What to produce | Copy out all the lines of the data precisely, omitting any pictures.
════
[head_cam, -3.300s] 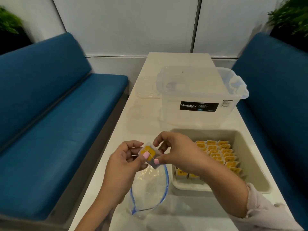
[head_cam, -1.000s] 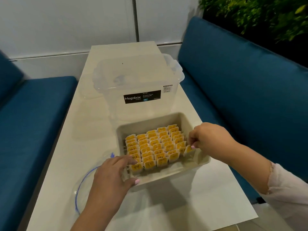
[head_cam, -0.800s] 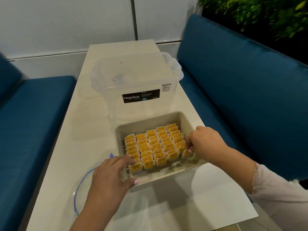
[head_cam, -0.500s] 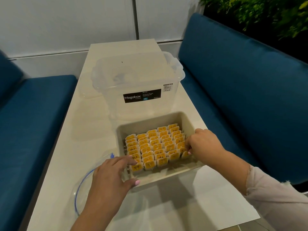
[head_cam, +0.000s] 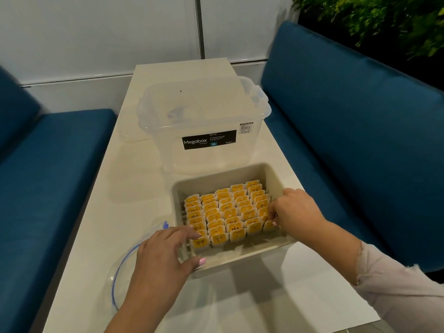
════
Written answer |
[head_cam, -3.300s] 
[head_cam, -1.000s] 
[head_cam, -0.800s] 
[head_cam, -0.500s] 
[head_cam, +0.000s] 

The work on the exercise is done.